Westine next argues that no minorities were allowed on the jury in contravention of Batson v. Kentucky, 476 U.S. 79 (1986). This is the first time that Westine has objected to the makeup of the jury. Per Batson, Westine must make a prima facie case of racial discrimination before the burden shifts to the Government to provide race-neutral justifications for their allegedly improper strikes. Id. at 94-100. Westine has provided no facts to make such a showing. Furthermore, Westine was required to object to the jury makeup at the time of his trial, which he did not do. See Lewis v. Horn, 581 F.3d 92, 101 (3d Cir. 2009) ("The first shortcoming with respect to this claim is the absence of a timely objection to the prosecutor's exercise of peremptory strikes during jury selection."); United States v. Pofahl, 990 F.2d 1456, 1465 (5th Cir. 1993) ("Because a timely objection is an essential prerequisite to a Batson claim, we agree that neither [Defendant] is entitled to assert such a claim.") (listing cases); Thomas v. Moore, 866 F.2d 803, 805 (5th Cir. 1989) (same).
At trial, the Government played a taped conversation between Michael Hicks and Henry Ramer, who are both co-defendants in this matter. Westine argues that the Government violated his right to confrontation when it played this recording. First, it should be noted that Westine cross-examined Michael Hicks at the trial so there is not any possible confrontation issue arising from Hick's statements on the tape. While Ramer was not called on to testify, Westine's rights to confrontation were still not offended.
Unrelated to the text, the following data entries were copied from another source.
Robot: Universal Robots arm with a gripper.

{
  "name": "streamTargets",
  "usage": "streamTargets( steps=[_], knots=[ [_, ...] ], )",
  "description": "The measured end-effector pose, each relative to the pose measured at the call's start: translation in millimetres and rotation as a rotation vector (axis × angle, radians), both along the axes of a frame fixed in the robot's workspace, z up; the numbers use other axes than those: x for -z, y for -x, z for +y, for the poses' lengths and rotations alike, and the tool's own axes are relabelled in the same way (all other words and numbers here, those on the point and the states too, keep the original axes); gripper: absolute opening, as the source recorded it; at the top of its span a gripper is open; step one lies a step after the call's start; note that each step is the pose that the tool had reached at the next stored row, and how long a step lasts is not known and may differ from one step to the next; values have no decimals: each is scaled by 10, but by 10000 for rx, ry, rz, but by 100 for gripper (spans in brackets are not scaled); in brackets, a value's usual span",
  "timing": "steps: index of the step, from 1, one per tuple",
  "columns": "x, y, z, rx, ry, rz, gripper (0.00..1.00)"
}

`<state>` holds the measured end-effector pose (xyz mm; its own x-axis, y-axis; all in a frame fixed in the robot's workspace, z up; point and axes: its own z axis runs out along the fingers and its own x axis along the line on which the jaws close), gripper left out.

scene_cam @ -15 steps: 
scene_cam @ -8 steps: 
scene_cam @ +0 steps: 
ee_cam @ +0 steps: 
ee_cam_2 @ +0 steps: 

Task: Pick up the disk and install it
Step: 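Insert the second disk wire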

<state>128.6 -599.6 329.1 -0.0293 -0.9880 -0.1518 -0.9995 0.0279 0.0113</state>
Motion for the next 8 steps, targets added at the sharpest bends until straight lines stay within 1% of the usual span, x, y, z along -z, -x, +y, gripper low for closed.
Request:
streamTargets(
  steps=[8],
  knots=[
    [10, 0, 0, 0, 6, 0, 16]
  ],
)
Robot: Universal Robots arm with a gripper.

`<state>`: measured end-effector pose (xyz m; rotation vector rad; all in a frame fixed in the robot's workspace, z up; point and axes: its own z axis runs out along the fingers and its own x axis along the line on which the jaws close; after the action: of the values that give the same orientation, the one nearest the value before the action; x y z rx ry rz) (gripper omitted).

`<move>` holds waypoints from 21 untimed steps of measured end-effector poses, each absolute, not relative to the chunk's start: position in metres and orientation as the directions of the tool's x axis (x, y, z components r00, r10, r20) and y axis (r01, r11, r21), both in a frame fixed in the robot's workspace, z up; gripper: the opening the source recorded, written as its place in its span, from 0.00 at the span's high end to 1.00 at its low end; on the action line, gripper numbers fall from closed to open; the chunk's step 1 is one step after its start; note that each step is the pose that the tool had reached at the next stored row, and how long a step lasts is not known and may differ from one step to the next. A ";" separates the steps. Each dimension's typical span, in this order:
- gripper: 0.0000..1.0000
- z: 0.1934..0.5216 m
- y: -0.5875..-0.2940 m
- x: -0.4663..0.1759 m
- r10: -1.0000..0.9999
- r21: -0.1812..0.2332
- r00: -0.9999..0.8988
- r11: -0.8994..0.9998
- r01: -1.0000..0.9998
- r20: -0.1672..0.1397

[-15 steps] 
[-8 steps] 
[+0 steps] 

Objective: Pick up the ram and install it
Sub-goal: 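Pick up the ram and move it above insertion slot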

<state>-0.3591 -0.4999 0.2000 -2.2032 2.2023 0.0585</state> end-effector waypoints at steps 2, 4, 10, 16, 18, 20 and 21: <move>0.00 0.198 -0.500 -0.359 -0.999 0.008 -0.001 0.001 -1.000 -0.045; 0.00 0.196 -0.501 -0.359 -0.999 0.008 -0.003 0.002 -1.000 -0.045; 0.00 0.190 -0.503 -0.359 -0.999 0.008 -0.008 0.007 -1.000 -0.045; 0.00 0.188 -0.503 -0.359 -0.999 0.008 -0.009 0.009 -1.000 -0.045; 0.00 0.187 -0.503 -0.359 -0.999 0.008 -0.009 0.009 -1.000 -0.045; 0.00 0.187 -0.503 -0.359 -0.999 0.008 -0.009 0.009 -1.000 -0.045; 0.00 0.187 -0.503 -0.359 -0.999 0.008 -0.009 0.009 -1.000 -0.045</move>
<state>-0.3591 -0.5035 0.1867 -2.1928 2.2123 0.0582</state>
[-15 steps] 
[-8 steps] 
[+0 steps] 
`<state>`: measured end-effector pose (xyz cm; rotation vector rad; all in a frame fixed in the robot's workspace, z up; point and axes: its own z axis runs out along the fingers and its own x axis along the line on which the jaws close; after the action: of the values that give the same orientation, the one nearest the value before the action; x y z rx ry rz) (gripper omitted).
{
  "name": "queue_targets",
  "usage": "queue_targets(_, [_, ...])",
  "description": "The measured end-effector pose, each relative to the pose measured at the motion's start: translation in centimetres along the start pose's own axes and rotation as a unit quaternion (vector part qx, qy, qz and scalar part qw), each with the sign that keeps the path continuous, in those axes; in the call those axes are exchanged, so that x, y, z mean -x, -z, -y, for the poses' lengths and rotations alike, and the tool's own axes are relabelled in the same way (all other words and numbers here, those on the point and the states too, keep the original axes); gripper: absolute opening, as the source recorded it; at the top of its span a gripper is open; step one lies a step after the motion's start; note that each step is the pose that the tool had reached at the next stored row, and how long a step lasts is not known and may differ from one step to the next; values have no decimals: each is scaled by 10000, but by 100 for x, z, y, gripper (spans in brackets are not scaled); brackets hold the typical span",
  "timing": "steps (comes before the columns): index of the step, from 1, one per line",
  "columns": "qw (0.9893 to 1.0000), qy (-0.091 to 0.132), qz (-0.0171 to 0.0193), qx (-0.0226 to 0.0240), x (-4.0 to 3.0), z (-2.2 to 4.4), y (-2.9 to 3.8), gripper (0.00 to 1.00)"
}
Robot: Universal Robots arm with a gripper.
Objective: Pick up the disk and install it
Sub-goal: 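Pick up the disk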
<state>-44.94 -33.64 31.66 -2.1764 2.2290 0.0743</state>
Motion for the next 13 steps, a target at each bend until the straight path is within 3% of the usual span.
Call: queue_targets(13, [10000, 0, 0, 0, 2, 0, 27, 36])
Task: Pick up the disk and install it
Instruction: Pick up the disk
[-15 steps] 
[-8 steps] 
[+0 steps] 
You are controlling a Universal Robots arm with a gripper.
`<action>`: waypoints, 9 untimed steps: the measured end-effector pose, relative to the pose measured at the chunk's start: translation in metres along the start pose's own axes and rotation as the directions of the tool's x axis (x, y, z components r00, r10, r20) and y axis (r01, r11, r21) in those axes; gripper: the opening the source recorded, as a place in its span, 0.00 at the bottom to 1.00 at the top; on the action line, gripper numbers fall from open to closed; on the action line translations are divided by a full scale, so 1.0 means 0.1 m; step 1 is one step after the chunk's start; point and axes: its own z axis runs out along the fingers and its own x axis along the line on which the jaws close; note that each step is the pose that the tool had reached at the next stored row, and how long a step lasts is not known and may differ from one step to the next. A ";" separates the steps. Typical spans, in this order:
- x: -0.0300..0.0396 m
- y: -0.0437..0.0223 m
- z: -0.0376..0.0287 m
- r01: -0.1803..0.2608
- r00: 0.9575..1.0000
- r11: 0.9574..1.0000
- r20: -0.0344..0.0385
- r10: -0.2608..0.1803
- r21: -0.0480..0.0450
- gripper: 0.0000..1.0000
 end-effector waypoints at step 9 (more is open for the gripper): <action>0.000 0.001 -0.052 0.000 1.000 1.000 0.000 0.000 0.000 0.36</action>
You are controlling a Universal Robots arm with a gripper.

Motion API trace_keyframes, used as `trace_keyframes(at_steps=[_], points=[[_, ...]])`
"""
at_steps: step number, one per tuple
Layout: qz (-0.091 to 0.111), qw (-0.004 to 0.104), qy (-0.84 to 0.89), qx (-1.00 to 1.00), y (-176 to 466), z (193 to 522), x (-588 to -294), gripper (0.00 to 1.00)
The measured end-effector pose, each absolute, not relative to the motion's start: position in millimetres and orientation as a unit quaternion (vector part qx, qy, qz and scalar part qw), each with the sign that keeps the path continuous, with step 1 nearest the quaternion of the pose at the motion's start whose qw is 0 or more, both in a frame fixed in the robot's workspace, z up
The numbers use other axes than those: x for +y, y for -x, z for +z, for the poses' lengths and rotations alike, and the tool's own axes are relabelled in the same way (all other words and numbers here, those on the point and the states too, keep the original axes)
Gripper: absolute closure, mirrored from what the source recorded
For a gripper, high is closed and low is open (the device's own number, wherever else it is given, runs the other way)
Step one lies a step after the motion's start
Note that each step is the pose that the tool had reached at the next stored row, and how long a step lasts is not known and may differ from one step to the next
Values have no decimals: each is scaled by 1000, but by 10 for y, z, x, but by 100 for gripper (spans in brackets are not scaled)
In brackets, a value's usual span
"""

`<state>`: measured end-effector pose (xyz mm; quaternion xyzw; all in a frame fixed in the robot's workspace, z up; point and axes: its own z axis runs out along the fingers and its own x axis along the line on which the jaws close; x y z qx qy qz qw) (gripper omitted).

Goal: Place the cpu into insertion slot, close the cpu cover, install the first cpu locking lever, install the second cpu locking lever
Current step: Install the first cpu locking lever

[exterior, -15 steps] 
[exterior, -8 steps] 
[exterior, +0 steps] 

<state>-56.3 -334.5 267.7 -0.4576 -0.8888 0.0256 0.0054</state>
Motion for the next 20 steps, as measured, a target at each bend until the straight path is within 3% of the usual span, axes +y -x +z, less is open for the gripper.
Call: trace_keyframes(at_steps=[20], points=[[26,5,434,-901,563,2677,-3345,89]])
As noted by the Government in its response, the recording qualified as a statement of a co-conspirator. Federal Rule of Evidence 801(d)(2)(E) provides that statements "made by the party's coconspirator during and in furtherance of the conspiracy" are not hearsay. Fed. R. Evid. 801(d)(2)(E). Such statements are not testimonial, and do not give rise to confrontation objections. United States v. Stover, 474 F.3d 904, 912-13 (6th Cir. 2007); United States v. Martinez, 430 F.3d 317, 328 (6th Cir. 2005) cert. denied, 547 U.S. 1034 (2006) (holding that co-conspirators' statements made in furtherance of conspiracy are not testimonial); United States v. King, 351 F.3d 859, 865 (8th Cir. 2003) (Court found statement of co-conspirator not in violation of confrontation clause, reasoning that "[i]nsofar as such hearsay considerations [ ] apply in this case, the exclusionary principles embodied in the Confrontation Clause do not nullify the well-established reasons for making such admissions non-hearsay under the hearsay rule.")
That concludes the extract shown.